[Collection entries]
◇ ◇ ◇ ◇
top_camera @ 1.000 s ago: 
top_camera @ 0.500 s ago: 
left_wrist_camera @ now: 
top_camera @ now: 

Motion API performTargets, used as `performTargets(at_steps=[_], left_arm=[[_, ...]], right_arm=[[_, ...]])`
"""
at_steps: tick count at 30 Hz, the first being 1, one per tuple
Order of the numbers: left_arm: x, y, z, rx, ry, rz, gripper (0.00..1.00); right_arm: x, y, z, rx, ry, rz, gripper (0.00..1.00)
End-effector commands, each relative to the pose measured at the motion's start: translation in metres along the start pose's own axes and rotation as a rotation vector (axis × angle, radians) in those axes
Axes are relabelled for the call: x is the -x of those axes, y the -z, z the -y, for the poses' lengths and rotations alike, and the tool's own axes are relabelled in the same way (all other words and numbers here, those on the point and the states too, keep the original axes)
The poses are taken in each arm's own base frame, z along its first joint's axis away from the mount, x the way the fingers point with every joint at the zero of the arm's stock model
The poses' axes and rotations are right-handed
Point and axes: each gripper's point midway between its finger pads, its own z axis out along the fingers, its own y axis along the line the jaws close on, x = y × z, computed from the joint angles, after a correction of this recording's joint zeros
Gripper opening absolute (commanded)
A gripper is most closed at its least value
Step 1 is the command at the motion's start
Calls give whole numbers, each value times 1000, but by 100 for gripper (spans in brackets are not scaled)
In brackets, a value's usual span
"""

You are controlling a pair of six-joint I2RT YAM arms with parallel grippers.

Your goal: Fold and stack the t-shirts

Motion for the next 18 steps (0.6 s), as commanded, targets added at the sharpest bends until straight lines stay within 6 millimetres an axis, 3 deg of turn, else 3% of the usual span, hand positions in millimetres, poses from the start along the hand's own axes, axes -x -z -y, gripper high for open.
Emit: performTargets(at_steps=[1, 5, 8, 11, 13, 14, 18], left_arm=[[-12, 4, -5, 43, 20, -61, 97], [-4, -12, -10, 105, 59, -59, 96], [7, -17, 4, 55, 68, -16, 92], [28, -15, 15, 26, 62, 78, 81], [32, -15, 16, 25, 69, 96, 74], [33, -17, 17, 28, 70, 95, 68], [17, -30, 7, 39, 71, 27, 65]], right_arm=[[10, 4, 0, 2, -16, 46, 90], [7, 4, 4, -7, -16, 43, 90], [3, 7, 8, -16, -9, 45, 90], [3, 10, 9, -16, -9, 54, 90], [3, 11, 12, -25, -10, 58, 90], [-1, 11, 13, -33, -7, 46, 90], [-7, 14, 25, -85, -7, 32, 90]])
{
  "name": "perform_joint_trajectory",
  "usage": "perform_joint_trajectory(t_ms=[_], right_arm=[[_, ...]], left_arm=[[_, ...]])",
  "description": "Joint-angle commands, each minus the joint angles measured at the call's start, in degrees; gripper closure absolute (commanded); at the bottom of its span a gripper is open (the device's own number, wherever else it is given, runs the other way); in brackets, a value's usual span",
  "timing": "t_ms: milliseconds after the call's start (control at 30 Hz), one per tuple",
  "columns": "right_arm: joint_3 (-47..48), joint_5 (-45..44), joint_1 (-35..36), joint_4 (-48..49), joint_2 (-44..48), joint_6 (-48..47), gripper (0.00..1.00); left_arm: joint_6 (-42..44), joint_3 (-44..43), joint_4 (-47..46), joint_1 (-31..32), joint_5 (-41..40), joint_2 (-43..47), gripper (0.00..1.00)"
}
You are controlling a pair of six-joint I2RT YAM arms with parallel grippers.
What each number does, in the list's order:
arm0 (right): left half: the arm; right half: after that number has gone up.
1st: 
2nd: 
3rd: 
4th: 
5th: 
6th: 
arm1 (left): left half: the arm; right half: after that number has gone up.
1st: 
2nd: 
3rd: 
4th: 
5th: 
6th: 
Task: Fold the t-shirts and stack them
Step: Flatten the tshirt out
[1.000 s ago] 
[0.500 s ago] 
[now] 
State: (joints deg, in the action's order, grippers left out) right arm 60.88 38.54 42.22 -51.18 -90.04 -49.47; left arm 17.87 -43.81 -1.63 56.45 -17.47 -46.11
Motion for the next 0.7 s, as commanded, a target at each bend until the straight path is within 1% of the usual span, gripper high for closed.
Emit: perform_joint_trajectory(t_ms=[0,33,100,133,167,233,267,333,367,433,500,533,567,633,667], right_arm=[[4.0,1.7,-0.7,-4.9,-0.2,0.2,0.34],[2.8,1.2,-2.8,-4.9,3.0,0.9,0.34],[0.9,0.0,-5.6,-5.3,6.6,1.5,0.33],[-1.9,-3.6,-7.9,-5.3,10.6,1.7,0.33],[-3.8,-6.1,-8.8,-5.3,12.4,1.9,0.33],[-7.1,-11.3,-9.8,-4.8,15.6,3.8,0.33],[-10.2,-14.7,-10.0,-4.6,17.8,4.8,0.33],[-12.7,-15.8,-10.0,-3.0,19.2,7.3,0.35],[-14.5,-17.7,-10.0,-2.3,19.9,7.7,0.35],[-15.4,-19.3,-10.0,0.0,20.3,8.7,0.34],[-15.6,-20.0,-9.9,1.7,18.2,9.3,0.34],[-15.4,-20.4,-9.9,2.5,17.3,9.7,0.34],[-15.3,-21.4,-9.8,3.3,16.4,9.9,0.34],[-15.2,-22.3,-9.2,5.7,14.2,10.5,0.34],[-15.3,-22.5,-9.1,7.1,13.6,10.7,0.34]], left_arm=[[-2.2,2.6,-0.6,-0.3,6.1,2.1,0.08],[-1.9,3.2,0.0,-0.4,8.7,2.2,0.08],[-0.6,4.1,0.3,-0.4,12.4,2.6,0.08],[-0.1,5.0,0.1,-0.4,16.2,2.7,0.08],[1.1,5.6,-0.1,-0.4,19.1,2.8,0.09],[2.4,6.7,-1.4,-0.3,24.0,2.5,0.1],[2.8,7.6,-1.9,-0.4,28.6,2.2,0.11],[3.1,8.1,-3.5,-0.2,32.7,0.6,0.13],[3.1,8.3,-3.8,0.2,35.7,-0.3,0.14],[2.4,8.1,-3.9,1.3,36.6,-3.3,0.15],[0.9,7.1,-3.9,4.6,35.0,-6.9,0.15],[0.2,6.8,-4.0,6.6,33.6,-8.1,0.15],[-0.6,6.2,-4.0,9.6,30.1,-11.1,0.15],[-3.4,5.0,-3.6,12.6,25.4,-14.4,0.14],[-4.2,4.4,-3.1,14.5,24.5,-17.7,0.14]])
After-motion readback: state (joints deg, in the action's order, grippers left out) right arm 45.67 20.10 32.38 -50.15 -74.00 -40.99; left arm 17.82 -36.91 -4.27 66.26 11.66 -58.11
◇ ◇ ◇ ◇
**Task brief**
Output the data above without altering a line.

**Result of the task**
top_camera @ 1.000 s ago: 
top_camera @ 0.500 s ago: 
left_wrist_camera @ now: 
top_camera @ now: 

Motion API performTargets, used as `performTargets(at_steps=[_], left_arm=[[_, ...]], right_arm=[[_, ...]])`
"""
at_steps: tick count at 30 Hz, the first being 1, one per tuple
Order of the numbers: left_arm: x, y, z, rx, ry, rz, gripper (0.00..1.00); right_arm: x, y, z, rx, ry, rz, gripper (0.00..1.00)
End-effector commands, each relative to the pose measured at the motion's start: translation in metres along the start pose's own axes and rotation as a rotation vector (axis × angle, radians) in those axes
Axes are relabelled for the call: x is the -x of those axes, y the -z, z the -y, for the poses' lengths and rotations alike, and the tool's own axes are relabelled in the same way (all other words and numbers here, those on the point and the states too, keep the original axes)
The poses are taken in each arm's own base frame, z along its first joint's axis away from the mount, x the way the fingers point with every joint at the zero of the arm's stock model
The poses' axes and rotations are right-handed
Point and axes: each gripper's point midway between its finger pads, its own z axis out along the fingers, its own y axis along the line the jaws close on, x = y × z, computed from the joint angles, after a correction of this recording's joint zeros
Gripper opening absolute (commanded)
A gripper is most closed at its least value
Step 1 is the command at the motion's start
Calls give whole numbers, each value times 1000, but by 100 for gripper (spans in brackets are not scaled)
In brackets, a value's usual span
"""

You are controlling a pair of six-joint I2RT YAM arms with parallel grippers.

Your goal: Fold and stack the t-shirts

Motion for the next 18 steps (0.6 s), as commanded, targets added at the sharpest bends until straight lines stay within 6 millimetres an axis, 3 deg of turn, else 3% of the usual span, hand positions in millimetres, poses from the start along the hand's own axes, axes -x -z -y, gripper high for open.
Emit: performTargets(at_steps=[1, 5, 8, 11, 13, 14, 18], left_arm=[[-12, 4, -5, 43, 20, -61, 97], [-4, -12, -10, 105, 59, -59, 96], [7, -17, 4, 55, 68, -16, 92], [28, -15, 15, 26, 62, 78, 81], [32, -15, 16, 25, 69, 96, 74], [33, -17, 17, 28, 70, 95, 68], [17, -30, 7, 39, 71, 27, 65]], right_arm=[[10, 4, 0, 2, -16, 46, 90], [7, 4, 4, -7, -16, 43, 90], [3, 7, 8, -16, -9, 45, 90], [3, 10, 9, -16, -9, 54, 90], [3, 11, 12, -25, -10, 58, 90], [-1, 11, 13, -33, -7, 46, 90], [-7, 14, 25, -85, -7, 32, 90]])
{
  "name": "perform_joint_trajectory",
  "usage": "perform_joint_trajectory(t_ms=[_], right_arm=[[_, ...]], left_arm=[[_, ...]])",
  "description": "Joint-angle commands, each minus the joint angles measured at the call's start, in degrees; gripper closure absolute (commanded); at the bottom of its span a gripper is open (the device's own number, wherever else it is given, runs the other way); in brackets, a value's usual span",
  "timing": "t_ms: milliseconds after the call's start (control at 30 Hz), one per tuple",
  "columns": "right_arm: joint_3 (-47..48), joint_5 (-45..44), joint_1 (-35..36), joint_4 (-48..49), joint_2 (-44..48), joint_6 (-48..47), gripper (0.00..1.00); left_arm: joint_6 (-42..44), joint_3 (-44..43), joint_4 (-47..46), joint_1 (-31..32), joint_5 (-41..40), joint_2 (-43..47), gripper (0.00..1.00)"
}
You are controlling a pair of six-joint I2RT YAM arms with parallel grippers.
What each number does, in the list's order:
arm0 (right): left half: the arm; right half: after that number has gone up.
1st: 
2nd: 
3rd: 
4th: 
5th: 
6th: 
arm1 (left): left half: the arm; right half: after that number has gone up.
1st: 
2nd: 
3rd: 
4th: 
5th: 
6th: 
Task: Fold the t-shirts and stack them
Step: Flatten the tshirt out
[1.000 s ago] 
[0.500 s ago] 
[now] 
State: (joints deg, in the action's order, grippers left out) right arm 60.88 38.54 42.22 -51.18 -90.04 -49.47; left arm 17.87 -43.81 -1.63 56.45 -17.47 -46.11
Motion for the next 0.7 s, as commanded, a target at each bend until the straight path is within 1% of the usual span, gripper high for closed.
Emit: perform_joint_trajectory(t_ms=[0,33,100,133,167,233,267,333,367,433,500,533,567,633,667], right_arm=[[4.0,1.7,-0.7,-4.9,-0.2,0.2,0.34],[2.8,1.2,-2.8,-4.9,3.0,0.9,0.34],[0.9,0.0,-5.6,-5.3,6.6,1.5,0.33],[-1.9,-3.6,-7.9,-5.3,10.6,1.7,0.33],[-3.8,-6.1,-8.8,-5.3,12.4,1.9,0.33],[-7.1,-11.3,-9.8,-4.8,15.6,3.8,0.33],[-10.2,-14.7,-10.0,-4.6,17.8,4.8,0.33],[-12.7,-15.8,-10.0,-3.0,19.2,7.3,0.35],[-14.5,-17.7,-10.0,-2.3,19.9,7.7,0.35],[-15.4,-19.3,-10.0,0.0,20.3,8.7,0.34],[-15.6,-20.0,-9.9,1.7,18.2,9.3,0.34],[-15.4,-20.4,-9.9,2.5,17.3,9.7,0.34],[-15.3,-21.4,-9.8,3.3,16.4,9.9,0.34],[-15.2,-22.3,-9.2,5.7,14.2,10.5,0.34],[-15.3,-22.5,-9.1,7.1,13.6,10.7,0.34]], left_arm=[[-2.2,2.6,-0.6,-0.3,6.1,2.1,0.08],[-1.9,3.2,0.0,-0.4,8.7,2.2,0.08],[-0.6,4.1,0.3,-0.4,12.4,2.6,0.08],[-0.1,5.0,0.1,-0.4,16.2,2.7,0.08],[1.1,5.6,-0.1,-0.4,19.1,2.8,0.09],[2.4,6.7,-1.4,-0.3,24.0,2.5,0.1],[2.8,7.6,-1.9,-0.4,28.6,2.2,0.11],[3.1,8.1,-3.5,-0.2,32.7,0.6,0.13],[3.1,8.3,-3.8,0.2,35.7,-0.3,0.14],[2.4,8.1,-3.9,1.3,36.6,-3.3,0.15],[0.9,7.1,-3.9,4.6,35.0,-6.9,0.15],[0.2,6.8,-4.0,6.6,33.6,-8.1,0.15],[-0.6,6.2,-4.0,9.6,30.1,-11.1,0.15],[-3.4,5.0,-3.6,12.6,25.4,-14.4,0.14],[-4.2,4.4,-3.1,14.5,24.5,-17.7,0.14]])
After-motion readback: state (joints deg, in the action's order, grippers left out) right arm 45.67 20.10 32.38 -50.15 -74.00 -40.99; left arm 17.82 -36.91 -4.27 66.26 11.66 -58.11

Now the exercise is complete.